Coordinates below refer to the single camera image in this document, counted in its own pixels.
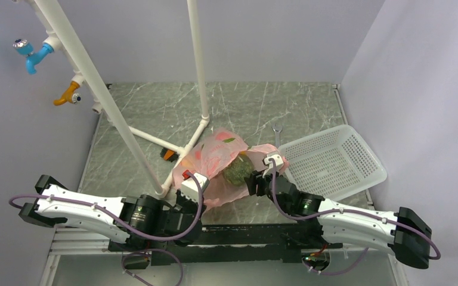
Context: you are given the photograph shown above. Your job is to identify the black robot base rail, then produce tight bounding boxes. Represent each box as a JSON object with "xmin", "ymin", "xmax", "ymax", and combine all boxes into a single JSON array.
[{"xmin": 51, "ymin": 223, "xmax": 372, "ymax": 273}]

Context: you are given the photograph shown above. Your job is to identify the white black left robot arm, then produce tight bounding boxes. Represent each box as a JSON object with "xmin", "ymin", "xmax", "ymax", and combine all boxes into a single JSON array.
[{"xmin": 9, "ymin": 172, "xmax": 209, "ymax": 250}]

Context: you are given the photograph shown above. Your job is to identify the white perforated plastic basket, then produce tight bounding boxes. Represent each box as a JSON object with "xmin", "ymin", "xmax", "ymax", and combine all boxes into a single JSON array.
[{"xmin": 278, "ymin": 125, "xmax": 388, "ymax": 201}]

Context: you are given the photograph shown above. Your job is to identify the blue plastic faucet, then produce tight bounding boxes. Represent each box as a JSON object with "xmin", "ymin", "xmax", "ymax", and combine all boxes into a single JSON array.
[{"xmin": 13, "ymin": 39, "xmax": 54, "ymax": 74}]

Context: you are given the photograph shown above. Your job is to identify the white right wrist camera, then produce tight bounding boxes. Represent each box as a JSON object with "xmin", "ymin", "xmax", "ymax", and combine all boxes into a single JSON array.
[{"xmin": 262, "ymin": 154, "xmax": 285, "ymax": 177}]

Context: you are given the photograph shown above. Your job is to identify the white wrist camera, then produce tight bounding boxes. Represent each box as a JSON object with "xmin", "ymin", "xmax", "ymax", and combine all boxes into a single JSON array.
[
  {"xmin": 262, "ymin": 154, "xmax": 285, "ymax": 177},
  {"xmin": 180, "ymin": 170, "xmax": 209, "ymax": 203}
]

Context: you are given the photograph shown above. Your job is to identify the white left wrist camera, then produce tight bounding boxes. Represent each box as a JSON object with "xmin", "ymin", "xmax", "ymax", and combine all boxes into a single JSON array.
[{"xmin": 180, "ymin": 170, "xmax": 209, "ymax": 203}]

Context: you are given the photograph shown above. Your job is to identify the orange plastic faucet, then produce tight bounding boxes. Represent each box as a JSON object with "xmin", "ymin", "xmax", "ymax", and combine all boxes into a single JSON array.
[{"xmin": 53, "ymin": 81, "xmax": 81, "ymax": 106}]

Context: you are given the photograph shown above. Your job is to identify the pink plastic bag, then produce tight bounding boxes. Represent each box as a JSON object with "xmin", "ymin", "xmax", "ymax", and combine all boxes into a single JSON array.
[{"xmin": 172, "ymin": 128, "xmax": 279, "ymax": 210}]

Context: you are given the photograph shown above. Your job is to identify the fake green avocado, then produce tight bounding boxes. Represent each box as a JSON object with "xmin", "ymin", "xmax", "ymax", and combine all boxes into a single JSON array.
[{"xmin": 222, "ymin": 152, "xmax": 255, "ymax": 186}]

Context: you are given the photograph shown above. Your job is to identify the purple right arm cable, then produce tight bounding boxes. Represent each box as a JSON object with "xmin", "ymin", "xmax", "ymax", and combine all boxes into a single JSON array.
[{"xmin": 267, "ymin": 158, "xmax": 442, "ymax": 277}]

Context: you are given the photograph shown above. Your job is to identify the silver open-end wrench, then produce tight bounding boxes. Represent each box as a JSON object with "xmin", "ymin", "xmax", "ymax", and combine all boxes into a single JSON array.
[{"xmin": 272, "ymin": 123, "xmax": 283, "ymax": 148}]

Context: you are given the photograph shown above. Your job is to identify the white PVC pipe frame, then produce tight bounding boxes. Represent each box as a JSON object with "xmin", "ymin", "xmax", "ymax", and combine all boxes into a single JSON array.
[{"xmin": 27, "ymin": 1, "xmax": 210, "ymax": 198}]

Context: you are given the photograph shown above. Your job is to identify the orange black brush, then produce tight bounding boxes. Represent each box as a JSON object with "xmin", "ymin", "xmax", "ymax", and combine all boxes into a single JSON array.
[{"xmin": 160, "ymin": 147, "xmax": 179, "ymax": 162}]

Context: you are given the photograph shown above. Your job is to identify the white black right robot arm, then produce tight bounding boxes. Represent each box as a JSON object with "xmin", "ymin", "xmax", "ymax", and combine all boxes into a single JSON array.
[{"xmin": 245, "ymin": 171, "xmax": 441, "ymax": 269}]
+ + +
Verbatim reproduction is required for the line holding "the white PVC" and for every line after it in the records, with no other line included.

* _Exercise output_
Context: you are given the photograph shown above. Your job is to identify the white PVC pipe frame, then produce tight bounding boxes. Represent each box as a JSON object with "xmin", "ymin", "xmax", "ymax", and combine all boxes into a single JSON array.
[{"xmin": 27, "ymin": 1, "xmax": 210, "ymax": 198}]

Context: you are given the photograph shown above. Your job is to identify the orange black brush, then produce tight bounding boxes. Represent each box as a JSON object with "xmin", "ymin", "xmax", "ymax", and combine all boxes into a single JSON array.
[{"xmin": 160, "ymin": 147, "xmax": 179, "ymax": 162}]

Context: you are given the photograph shown above. Your job is to identify the white black right robot arm, then produce tight bounding boxes. Represent each box as a JSON object with "xmin", "ymin", "xmax", "ymax", and combine all boxes into a single JSON array.
[{"xmin": 245, "ymin": 171, "xmax": 441, "ymax": 269}]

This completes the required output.